Martin Green (Left) & Nuno Almeida (right) share the stage
“This is inspirational. This is the vision that I wish society at large would share of social care.
“Whenever we start talking about social care. Even in the context of COVID when we saw photos of care workers as heroes. It very quickly ends up boiling down to a conversation on capacity. Do we have beds? Can we discharge fast enough?
“How can we change that conversation? How can we, as a sector, actually start being seen as an essential pillar of society? As much as so many other sectors are, such as fire services or police. Why are we different?”
“Well, I think we spend too much time responding to the NHS. So, it’s all about how we discharge from the NHS. Actually, within social care, we can develop a whole range of new services. Where most people don’t need to go near the NHS. Additionally, I think we need to start thinking about being creative with our business models and our models of service.

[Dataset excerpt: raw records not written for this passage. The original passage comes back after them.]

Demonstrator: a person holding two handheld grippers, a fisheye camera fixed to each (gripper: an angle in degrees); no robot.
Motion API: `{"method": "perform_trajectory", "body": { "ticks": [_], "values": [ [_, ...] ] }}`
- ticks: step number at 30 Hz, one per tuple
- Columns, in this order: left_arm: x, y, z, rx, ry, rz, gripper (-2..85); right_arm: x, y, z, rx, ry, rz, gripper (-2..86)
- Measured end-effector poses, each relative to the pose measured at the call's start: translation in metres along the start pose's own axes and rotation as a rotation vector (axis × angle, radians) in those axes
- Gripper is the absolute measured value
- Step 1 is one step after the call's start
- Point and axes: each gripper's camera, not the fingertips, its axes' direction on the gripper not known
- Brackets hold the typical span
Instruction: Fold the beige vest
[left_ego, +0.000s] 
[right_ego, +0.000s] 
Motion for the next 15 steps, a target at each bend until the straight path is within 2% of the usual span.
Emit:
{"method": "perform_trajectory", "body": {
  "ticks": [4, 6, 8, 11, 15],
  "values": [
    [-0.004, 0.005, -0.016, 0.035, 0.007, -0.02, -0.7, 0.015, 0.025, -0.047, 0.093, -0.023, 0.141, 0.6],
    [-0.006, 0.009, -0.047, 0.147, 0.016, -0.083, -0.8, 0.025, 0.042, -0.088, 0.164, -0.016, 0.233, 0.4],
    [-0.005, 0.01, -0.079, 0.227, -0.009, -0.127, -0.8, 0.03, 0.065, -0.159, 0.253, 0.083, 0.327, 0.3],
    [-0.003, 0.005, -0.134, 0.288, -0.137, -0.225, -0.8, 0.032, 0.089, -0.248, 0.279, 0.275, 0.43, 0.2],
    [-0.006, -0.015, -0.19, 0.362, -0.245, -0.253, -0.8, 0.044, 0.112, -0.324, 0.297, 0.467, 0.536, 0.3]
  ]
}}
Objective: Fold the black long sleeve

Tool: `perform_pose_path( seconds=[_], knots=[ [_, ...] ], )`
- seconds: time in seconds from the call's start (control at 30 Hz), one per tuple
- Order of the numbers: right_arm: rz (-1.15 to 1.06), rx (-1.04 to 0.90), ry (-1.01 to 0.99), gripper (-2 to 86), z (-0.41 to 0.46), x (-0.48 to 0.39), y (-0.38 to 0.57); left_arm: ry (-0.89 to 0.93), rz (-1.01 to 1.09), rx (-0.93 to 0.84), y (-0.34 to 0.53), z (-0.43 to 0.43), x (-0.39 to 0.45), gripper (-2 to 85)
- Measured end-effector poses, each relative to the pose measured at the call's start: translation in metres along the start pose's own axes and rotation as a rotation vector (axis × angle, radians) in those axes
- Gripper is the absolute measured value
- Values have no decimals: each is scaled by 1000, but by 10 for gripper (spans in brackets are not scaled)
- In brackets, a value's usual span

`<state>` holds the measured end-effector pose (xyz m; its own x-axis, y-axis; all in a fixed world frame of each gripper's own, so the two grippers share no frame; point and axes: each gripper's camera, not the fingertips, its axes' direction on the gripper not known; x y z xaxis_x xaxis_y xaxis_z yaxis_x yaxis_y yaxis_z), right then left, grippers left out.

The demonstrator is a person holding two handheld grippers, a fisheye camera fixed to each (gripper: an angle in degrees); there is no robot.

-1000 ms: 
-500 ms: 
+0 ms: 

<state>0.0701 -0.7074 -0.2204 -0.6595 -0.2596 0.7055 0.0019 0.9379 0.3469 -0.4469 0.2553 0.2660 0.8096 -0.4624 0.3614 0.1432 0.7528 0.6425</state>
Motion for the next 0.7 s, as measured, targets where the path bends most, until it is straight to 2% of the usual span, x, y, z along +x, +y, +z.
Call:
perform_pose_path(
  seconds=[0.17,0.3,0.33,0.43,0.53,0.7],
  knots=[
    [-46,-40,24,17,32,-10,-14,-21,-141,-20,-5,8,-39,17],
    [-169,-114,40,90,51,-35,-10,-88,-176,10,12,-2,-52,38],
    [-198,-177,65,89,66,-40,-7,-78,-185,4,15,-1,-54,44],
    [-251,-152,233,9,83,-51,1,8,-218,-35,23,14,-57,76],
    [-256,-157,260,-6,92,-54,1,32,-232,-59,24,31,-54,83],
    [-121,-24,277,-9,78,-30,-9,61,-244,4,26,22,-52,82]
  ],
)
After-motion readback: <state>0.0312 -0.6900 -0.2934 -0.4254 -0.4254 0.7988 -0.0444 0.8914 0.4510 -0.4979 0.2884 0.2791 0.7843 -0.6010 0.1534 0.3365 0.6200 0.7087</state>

“So, if you think about somebody who might be living with early onset dementia in a local area. The NHS has got nothing to offer them. But social care can change their world. If we start crafting a new approach to this, we can stop people needing to go into the NHS because the NHS is built on a complete myth. That myth is that you diagnose somebody, you treat them, and when you’ve intervened, they’re either dead or cured. That was the situation in 1948 and that is what people think about the NHS. So, if I talk about the NHS. People immediately have the perception that if they have a problem then the NHS will solve it. For lots of people, we know that’s not the case anymore.
“So, what we’ve got to do is start the conversation at a different point. We’ve got to start also thinking about what we can do to make sure people don’t need to go into the NHS and think about the funding model for this. So that we’re not always dependant on going to the local authority. Or going to the NHS prevention budget.
“We need to think about what we can do to draw down resources from various pots. Some will be personal budgets, and some might be insurance driven. But we need to start thinking differently.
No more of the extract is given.